Shen Wei, Paxton Christian N, Szankasi Philippe, Longhurst Maria, Schumacher Jonathan A, Frizzell Kimberly A, Sorrells Shelly M, Clayton Adam L, Jattani Rakhi P, Patel Jay L, Toydemir Reha, Kelley Todd W, Xu Xinjie
ARUP Laboratories, Salt Lake City, Utah, USA.
Department of Pathology, University of Utah School of Medicine, Salt Lake City, Utah, USA.
J Clin Pathol. 2018 Apr;71(4):372-378. doi: 10.1136/jclinpath-2017-204823. Epub 2017 Dec 2.
Genetic abnormalities, including copy number variants (CNV), copy number neutral loss of heterozygosity (CN-LOH) and gene mutations, underlie the pathogenesis of myeloid malignancies and serve as important diagnostic, prognostic and/or therapeutic markers. Currently, multiple testing strategies are required for comprehensive genetic testing in myeloid malignancies. The aim of this proof-of-principle study was to investigate the feasibility of combining detection of genome-wide large CNVs, CN-LOH and targeted gene mutations into a single assay using next-generation sequencing (NGS).
For genome-wide CNV detection, we designed a single nucleotide polymorphism (SNP) sequencing backbone with 22 762 SNP regions evenly distributed across the entire genome. For targeted mutation detection, 62 frequently mutated genes in myeloid malignancies were targeted. We combined this SNP sequencing backbone with a targeted mutation panel, and sequenced 9 healthy individuals and 16 patients with myeloid malignancies using NGS.

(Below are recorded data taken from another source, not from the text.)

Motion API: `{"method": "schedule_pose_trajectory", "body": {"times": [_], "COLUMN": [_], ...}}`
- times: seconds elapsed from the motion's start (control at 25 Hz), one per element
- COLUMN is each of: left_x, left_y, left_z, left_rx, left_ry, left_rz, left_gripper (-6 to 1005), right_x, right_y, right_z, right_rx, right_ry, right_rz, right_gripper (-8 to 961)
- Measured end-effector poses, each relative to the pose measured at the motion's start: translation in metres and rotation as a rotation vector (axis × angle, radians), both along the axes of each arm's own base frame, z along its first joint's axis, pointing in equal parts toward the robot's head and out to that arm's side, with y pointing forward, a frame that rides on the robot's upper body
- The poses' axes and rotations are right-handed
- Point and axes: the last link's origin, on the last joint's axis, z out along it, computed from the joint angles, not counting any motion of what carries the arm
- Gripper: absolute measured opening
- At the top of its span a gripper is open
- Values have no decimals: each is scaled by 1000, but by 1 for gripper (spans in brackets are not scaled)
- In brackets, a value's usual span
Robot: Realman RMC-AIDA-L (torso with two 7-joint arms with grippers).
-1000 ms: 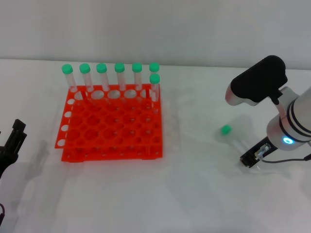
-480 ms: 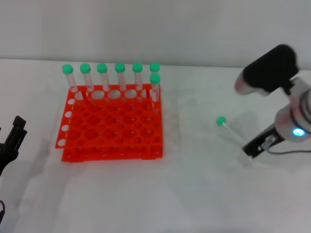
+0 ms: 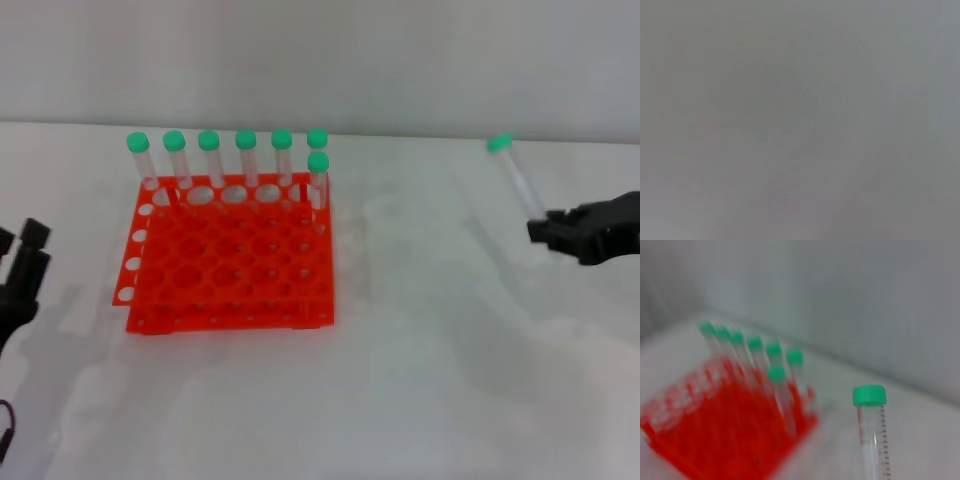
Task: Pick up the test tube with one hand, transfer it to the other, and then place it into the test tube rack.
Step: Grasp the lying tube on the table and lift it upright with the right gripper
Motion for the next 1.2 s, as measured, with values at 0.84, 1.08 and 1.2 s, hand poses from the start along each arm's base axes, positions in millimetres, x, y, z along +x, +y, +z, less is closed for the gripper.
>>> {"method": "schedule_pose_trajectory", "body": {"times": [0.84, 1.08, 1.2], "left_x": [97, 109, 115], "left_y": [32, 31, 32], "left_z": [-66, -77, -80], "left_rx": [-571, -710, -762], "left_ry": [243, 263, 272], "left_rz": [-662, -752, -785], "left_gripper": [552, 553, 553], "right_x": [94, 93, 87], "right_y": [-66, -76, -80], "right_z": [-81, -91, -98], "right_rx": [154, 116, 69], "right_ry": [397, 387, 382], "right_rz": [403, 445, 486], "right_gripper": [189, 190, 190]}}
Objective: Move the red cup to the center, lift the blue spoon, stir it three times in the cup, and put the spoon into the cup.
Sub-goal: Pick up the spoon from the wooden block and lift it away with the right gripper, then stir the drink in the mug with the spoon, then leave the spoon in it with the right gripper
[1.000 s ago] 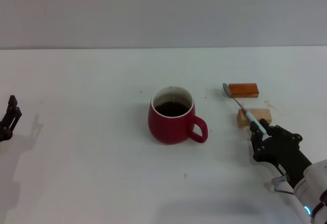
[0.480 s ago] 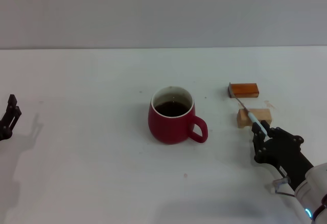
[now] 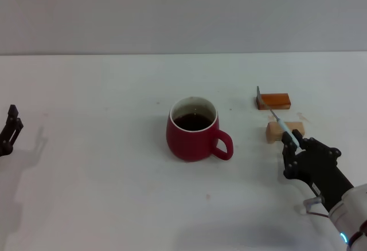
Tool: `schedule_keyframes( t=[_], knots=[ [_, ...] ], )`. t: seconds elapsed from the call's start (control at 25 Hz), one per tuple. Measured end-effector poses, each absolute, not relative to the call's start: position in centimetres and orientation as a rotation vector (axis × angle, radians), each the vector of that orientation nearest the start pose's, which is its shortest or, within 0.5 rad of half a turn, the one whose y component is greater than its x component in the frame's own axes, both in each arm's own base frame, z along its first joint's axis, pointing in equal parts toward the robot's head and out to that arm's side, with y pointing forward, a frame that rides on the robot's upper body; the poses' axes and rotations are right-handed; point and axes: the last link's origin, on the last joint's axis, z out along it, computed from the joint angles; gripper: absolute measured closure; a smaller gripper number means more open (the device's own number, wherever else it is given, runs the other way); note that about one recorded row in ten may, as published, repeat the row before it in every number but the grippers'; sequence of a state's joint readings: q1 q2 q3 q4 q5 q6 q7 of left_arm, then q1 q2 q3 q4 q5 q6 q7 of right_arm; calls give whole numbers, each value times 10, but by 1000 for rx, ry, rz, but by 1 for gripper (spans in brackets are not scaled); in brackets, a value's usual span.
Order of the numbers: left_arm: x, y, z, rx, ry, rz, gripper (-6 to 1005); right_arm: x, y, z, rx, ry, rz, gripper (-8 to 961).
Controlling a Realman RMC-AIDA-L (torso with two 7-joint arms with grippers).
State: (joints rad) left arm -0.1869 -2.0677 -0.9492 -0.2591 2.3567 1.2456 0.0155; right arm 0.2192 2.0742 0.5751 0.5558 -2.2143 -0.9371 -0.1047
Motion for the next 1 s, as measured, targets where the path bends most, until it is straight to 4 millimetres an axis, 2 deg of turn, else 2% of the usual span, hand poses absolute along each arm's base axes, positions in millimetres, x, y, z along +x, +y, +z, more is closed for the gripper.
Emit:
schedule_keyframes(
  t=[0.36,1.0],
  knots=[
    [-373,259,1,-1465,-512,-544,148,278,270,-93,-1871,636,641,823],
    [-374,257,0,-1466,-516,-539,148,220,286,-50,-1944,595,501,818]
  ],
)
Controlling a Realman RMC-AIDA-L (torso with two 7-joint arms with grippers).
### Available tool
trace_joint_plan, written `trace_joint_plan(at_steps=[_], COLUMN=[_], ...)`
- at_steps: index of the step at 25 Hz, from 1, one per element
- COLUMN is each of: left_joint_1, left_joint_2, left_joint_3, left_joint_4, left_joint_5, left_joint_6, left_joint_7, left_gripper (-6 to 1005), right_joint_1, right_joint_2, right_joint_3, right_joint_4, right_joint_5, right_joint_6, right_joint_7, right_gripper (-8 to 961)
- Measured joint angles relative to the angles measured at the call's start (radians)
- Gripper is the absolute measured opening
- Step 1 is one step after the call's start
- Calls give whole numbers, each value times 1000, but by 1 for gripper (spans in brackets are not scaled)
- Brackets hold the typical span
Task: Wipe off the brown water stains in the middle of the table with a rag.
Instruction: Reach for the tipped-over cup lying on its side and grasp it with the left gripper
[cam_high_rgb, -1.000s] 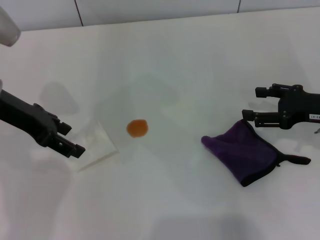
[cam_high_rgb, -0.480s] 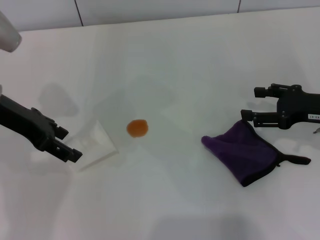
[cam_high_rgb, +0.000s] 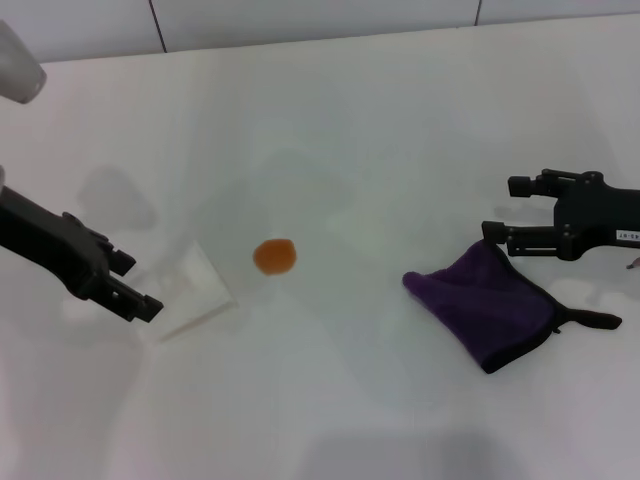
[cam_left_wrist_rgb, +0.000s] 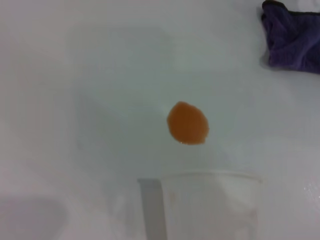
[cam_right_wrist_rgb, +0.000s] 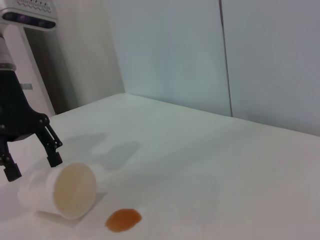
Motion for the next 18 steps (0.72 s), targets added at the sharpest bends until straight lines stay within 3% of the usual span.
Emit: trace_joint_plan(at_steps=[8, 18], left_joint_1=[-10, -28], left_joint_2=[4, -9], left_joint_3=[0, 0], left_joint_4=[1, 10], left_joint_5=[12, 11], left_joint_6=[-17, -44], left_joint_7=[4, 14], left_gripper=[828, 825], right_joint_1=[-2, -2], right_joint_2=[1, 3], right_joint_3=[0, 0], right_joint_4=[0, 0], right_joint_5=[0, 0], right_joint_6=[-2, -2], right_joint_7=[0, 0], right_gripper=[827, 827])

We detected 52 somatic CNVs, 11 instances of CN-LOH and 39 oncogenic mutations in the 16 patients with myeloid malignancies, and none in the 9 healthy individuals. All CNVs and CN-LOH were confirmed by SNP microarray analysis.
We describe a genome-wide SNP sequencing backbone which allows for sensitive detection of genome-wide CNVs and CN-LOH using NGS. This proof-of-principle study has demonstrated that this strategy can provide more comprehensive genetic profiling for patients with myeloid malignancies using a single assay.
包括拷贝数变异(CNV)、拷贝数中性杂合性缺失(CN-LOH)和基因突变在内的基因异常是髓系恶性肿瘤发病机制的基础,并且可作为重要的诊断、预后和/或治疗标志物。目前,髓系恶性肿瘤的全面基因检测需要多种检测策略。本原理验证研究的目的是探讨使用下一代测序(NGS)将全基因组大CNV、CN-LOH和靶向基因突变的检测整合到单一检测中的可行性。
对于全基因组CNV检测,我们设计了一个单核苷酸多态性(SNP)测序框架,其中22762个SNP区域均匀分布于整个基因组。对于靶向突变检测,靶向髓系恶性肿瘤中62个频繁突变的基因。我们将这个SNP测序框架与一个靶向突变panel相结合,并使用NGS对9名健康个体和16例髓系恶性肿瘤患者进行测序。
我们在16例髓系恶性肿瘤患者中检测到52个体细胞CNV、11例CN-LOH和39个致癌突变,而在9名健康个体中未检测到。所有CNV和CN-LOH均通过SNP微阵列分析得到证实。
我们描述了一种全基因组SNP测序框架,其可使用NGS灵敏检测全基因组CNV和CN-LOH。本原理验证研究表明,该策略可通过单一检测为髓系恶性肿瘤患者提供更全面的基因图谱。